═════ Supplied material ═════

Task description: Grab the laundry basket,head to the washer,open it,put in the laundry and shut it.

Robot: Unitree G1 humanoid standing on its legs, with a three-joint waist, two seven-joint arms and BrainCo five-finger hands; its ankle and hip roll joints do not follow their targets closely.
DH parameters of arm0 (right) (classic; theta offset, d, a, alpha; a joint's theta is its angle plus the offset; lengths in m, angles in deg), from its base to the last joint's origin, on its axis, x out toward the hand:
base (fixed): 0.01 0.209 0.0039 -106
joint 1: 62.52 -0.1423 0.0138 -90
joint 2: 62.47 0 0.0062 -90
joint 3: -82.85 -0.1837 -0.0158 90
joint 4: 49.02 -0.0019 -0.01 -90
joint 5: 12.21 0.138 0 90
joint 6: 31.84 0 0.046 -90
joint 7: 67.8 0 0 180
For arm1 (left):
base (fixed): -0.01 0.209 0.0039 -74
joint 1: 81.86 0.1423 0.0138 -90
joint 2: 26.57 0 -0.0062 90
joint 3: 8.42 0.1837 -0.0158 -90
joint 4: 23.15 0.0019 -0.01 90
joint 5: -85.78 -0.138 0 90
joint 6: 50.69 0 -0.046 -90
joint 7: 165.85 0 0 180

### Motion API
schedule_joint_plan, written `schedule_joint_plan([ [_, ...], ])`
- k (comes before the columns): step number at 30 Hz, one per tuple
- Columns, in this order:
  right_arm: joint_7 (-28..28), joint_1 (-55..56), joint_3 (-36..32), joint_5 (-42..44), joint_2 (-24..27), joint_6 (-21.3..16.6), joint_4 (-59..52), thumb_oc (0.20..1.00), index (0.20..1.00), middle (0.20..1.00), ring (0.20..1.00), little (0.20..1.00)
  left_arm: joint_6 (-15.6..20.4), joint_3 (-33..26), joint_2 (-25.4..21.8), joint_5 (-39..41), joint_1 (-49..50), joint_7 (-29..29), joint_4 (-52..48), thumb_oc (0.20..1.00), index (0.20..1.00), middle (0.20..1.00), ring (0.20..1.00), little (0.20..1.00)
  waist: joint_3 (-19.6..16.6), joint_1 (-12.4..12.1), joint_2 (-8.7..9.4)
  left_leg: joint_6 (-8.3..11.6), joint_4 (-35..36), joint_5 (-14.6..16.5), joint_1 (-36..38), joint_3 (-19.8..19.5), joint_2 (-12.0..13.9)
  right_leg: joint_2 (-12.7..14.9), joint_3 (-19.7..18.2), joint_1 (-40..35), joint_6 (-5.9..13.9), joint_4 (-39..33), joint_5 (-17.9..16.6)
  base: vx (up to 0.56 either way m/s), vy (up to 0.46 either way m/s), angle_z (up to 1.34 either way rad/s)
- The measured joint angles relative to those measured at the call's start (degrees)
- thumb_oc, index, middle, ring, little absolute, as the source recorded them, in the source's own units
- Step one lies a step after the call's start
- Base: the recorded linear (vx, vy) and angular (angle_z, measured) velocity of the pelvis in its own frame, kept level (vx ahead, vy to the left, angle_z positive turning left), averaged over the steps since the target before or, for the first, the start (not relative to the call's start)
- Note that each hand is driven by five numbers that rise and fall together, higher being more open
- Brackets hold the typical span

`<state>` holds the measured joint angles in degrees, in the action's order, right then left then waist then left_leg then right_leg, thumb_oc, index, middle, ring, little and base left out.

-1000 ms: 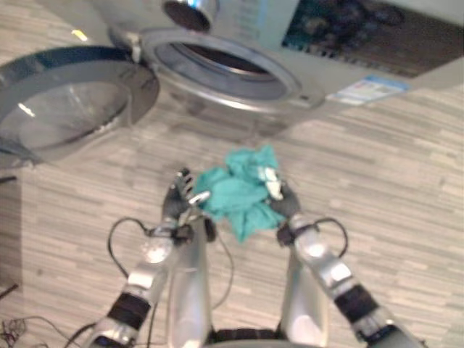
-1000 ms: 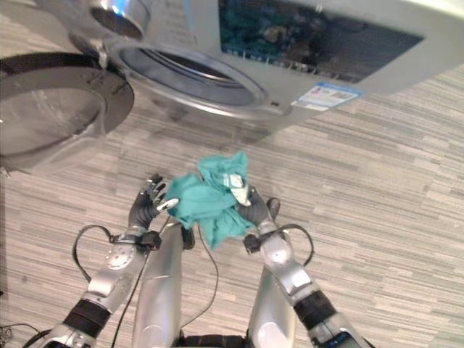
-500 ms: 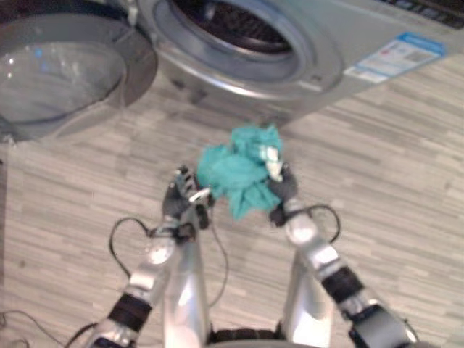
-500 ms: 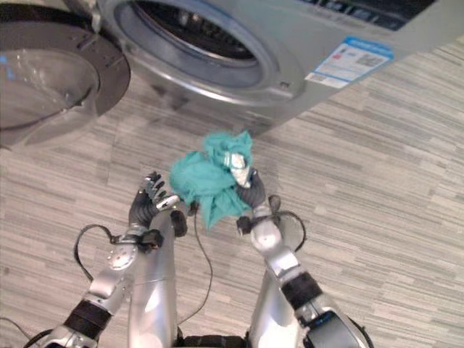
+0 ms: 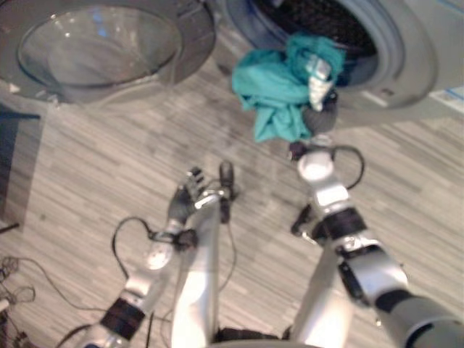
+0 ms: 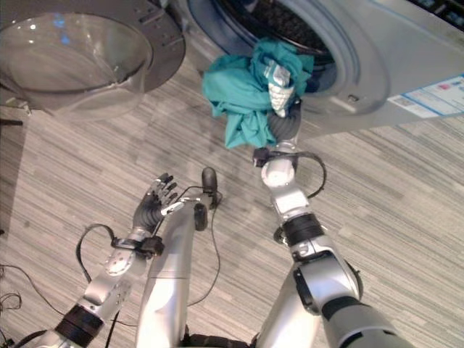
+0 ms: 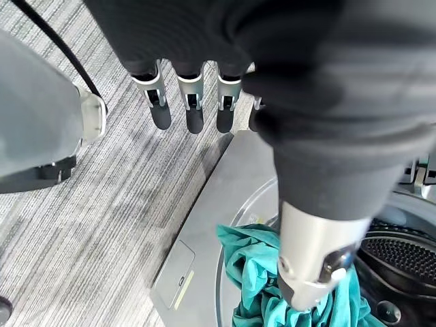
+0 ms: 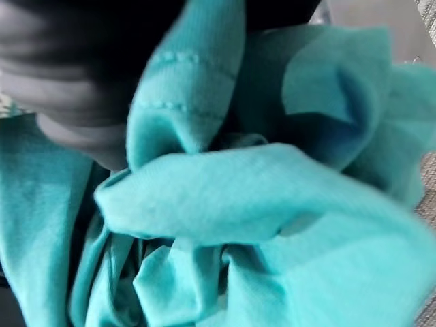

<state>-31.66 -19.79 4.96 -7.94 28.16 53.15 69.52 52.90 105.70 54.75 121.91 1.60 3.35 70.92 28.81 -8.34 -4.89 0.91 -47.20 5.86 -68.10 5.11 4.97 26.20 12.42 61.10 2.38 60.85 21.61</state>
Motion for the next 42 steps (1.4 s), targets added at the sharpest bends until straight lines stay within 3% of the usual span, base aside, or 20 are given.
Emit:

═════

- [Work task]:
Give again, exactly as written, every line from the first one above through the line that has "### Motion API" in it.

- [Solution to this problem]:
Task description: Grab the laundry basket,head to the washer,open it,put in the laundry and shut it.

Robot: Unitree G1 humanoid standing on its legs, with a three-joint waist, two seven-joint arms and BrainCo five-finger hands; its ankle and hip roll joints do not follow their targets closely.
DH parameters of arm0 (right) (classic; theta offset, d, a, alpha; a joint's theta is its angle plus the offset; lengths in m, angles in deg), from its base to the last joint's origin, on its axis, x out toward the hand:
base (fixed): 0.01 0.209 0.0039 -106
joint 1: 62.52 -0.1423 0.0138 -90
joint 2: 62.47 0 0.0062 -90
joint 3: -82.85 -0.1837 -0.0158 90
joint 4: 49.02 -0.0019 -0.01 -90
joint 5: 12.21 0.138 0 90
joint 6: 31.84 0 0.046 -90
joint 7: 67.8 0 0 180
For arm1 (left):
base (fixed): -0.01 0.209 0.0039 -74
joint 1: 81.86 0.1423 0.0138 -90
joint 2: 26.57 0 -0.0062 90
joint 3: 8.42 0.1837 -0.0158 -90
joint 4: 23.15 0.0019 -0.01 90
joint 5: -85.78 -0.138 0 90
joint 6: 50.69 0 -0.046 -90
joint 7: 165.85 0 0 180

### Motion API

The exercise requires no further work.